Jak zauważa, „sytuację komplikuje fakt, że nieudana decyzja o rozwiązaniu parlamentu miała miejsce w takim momencie kadencji – w czerwcu 2024 r. – który zbyt przybliża ją do daty wyborów samorządowych, zaplanowanych na marzec 2026 r.”. „Kampania wyborcza rozpoczęła się już teraz, a do wyborów prezydenckich w kwietniu 2027 r. pozostało jedynie półtora roku. Widać wyraźnie, że partie i kandydaci są już w okresie przedkampanijnym.
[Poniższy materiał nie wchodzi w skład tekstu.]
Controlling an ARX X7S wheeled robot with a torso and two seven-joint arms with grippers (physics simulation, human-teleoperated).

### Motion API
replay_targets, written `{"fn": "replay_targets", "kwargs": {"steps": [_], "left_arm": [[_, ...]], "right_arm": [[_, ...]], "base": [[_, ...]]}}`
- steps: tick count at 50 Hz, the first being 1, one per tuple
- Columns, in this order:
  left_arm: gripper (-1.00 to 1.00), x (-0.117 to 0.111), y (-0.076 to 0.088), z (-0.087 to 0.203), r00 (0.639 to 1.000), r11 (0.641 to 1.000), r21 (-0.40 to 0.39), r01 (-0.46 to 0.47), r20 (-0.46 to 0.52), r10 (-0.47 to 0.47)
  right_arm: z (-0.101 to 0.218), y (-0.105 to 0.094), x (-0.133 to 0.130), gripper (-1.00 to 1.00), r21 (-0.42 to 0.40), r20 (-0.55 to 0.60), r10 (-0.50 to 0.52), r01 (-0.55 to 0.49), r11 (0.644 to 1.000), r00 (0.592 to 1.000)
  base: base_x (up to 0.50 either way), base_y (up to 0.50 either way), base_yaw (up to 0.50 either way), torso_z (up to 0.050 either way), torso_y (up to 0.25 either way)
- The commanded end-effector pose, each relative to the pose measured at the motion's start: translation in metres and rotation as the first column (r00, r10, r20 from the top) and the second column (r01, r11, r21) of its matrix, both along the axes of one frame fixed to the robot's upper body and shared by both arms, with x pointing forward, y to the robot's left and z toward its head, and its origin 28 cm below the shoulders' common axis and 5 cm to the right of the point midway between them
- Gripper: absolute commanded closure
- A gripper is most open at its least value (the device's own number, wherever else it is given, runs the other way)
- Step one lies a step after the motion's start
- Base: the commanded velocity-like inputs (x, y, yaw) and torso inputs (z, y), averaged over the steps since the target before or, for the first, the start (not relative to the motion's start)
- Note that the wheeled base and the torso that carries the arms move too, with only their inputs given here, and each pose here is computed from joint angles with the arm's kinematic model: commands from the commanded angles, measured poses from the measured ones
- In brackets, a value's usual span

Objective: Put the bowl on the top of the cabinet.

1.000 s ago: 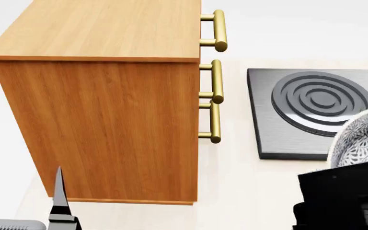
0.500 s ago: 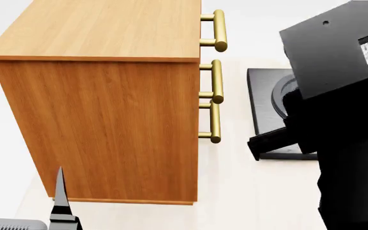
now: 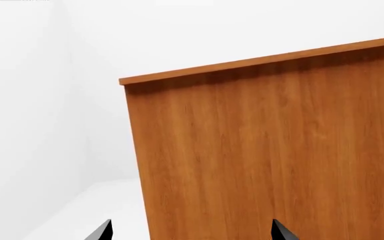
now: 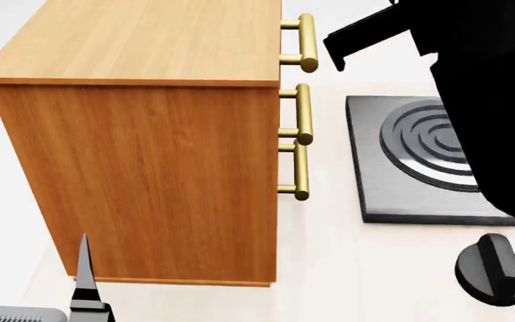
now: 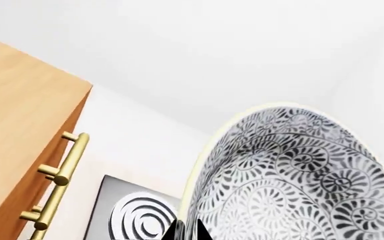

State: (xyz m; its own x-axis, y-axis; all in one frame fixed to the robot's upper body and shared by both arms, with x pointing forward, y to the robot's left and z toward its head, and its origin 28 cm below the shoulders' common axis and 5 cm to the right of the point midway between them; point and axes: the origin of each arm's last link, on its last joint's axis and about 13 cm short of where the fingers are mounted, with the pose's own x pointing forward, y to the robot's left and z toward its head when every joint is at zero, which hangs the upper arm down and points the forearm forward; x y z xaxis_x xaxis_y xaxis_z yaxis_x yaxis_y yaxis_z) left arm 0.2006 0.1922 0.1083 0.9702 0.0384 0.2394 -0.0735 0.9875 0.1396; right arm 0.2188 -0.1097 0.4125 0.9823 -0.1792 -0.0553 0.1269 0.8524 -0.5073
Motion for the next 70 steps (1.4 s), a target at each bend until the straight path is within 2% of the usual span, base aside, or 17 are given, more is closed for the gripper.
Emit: {"fn": "replay_targets", "kwargs": {"steps": [1, 9, 12, 19, 28, 37, 59, 70], "left_arm": [[-1.0, -0.001, -0.001, 0.002, 1.0, 1.0, 0.007, 0.0, 0.002, 0.0], [-1.0, 0.001, 0.001, 0.0, 1.0, 1.0, 0.007, -0.005, -0.004, 0.005], [-1.0, 0.002, 0.002, -0.004, 1.0, 1.0, 0.001, -0.011, -0.013, 0.011], [-1.0, 0.002, 0.005, -0.004, 1.0, 1.0, -0.001, -0.013, -0.011, 0.013], [-1.0, 0.0, 0.005, -0.003, 1.0, 1.0, -0.005, -0.017, -0.011, 0.017], [-1.0, -0.001, 0.005, -0.004, 1.0, 1.0, -0.002, -0.022, -0.01, 0.022], [-1.0, 0.0, 0.0, -0.003, 1.0, 1.0, 0.004, -0.006, -0.01, 0.006], [-1.0, 0.001, 0.001, -0.005, 1.0, 1.0, 0.002, -0.003, -0.015, 0.003]], "right_arm": [[0.049, 0.018, -0.009, 1.0, -0.003, 0.064, -0.016, 0.016, 1.0, 0.998], [0.059, 0.04, -0.01, 1.0, 0.013, 0.107, 0.032, -0.033, 0.999, 0.994], [0.06, 0.044, -0.008, 1.0, -0.004, 0.114, 0.022, -0.022, 1.0, 0.993], [0.071, 0.054, -0.001, 1.0, 0.019, 0.127, 0.013, -0.016, 1.0, 0.992], [0.061, 0.073, -0.004, 1.0, -0.037, 0.134, 0.049, -0.044, 0.998, 0.99], [0.059, 0.091, -0.008, 1.0, -0.05, 0.137, 0.117, -0.112, 0.993, 0.984], [0.035, 0.117, -0.014, 1.0, -0.091, 0.124, 0.228, -0.218, 0.972, 0.966], [0.021, 0.122, 0.0, 1.0, -0.081, 0.101, 0.248, -0.24, 0.967, 0.963]], "base": [[0.0, 0.0, 0.0, 0.0, 0.0], [0.0, 0.0, 0.0, 0.0, 0.0], [0.0, 0.0, 0.0, 0.0, 0.0], [0.0, 0.0, 0.0, 0.0, 0.001], [0.0, 0.0, 0.0, 0.0, 0.0], [0.0, 0.0, 0.0, 0.0, 0.001], [0.0, 0.0, 0.0, 0.0, 0.0], [0.0, 0.0, 0.0, 0.0, 0.0]]}}
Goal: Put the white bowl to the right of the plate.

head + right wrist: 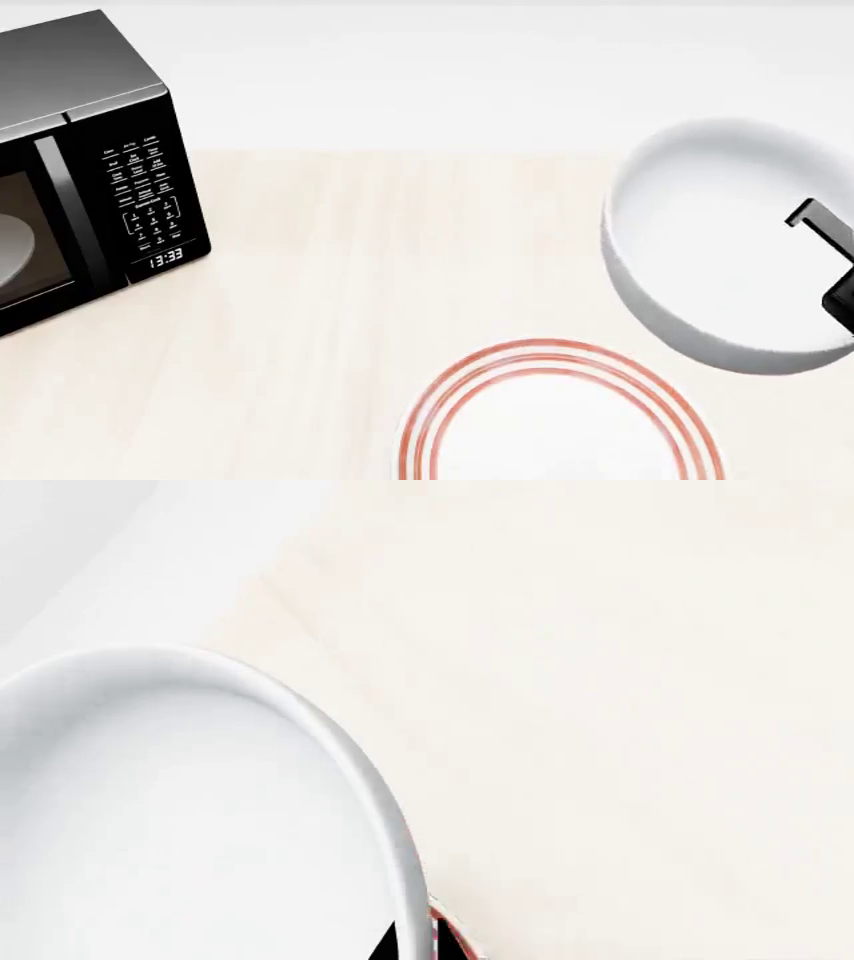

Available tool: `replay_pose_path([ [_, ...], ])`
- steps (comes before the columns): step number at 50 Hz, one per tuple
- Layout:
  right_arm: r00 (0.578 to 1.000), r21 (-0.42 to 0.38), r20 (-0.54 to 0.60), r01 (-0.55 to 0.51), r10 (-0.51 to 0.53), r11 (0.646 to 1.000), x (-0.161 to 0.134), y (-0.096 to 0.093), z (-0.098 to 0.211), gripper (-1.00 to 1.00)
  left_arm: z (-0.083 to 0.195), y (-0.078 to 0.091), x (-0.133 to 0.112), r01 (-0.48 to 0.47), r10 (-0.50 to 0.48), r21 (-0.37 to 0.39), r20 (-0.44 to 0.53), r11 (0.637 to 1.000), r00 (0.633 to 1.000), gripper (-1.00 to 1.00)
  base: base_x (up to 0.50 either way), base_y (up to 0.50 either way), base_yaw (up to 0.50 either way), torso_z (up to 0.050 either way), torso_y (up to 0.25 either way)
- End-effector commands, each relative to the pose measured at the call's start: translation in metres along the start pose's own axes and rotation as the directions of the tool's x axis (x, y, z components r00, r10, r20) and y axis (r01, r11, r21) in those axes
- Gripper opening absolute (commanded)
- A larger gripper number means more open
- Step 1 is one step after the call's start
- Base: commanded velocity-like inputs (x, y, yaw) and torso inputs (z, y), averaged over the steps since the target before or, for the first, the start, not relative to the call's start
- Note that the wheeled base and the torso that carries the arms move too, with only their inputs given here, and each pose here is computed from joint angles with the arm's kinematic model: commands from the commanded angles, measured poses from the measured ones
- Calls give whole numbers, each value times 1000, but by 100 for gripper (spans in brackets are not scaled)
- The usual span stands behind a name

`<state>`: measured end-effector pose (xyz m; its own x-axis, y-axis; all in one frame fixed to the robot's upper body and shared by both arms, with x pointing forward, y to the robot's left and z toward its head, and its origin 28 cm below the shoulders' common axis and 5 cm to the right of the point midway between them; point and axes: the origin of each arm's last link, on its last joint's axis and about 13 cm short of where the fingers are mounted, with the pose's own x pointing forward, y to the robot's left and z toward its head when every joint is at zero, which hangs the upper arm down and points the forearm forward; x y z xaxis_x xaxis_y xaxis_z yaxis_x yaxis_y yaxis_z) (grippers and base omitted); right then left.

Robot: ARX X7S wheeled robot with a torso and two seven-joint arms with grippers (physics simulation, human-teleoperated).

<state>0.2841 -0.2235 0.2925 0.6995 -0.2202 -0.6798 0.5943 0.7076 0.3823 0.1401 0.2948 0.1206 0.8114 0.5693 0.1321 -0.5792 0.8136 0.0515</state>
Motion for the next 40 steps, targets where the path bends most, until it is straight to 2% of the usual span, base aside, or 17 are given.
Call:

W efekcie, większość aktorów politycznych, zarówno partie, jak i liderzy, nie jest skłonna do współpracy z władzą, która znalazła się w trudnej sytuacji i jest odrzucana przez opinię publiczną. Tym bardziej jeśli chodzi o podejmowanie środków, których domagają się pożyczkodawcy, a które wielu Francuzów uzna za nie do zaakceptowania. W takiej konfiguracji partie, które odmówią współpracy z rządem, mogą na tym zyskać w kolejnych wyborach, podczas gdy tym, które podejmą trud współpracy, grozi kara ze strony elektoratu. Rozwiązanie parlamentu doprowadziło więc do sytuacji, w której, po pierwsze, partie rządzące mają bardzo ograniczoną legitymację wyborczą, a po drugie tylko one są gotowe wziąć na siebie ciężar odpowiedzialności za kraj, z dużym ryzykiem, że zapłacą za to cenę polityczną, podczas gdy partie systemowe czerpałyby z tego wyraźne korzyści. System jest niemoralny – co wielu przestało obchodzić – ale przede wszystkim jest niewydolny” – stwierdza Dominique Reynié w „Le Figaro”.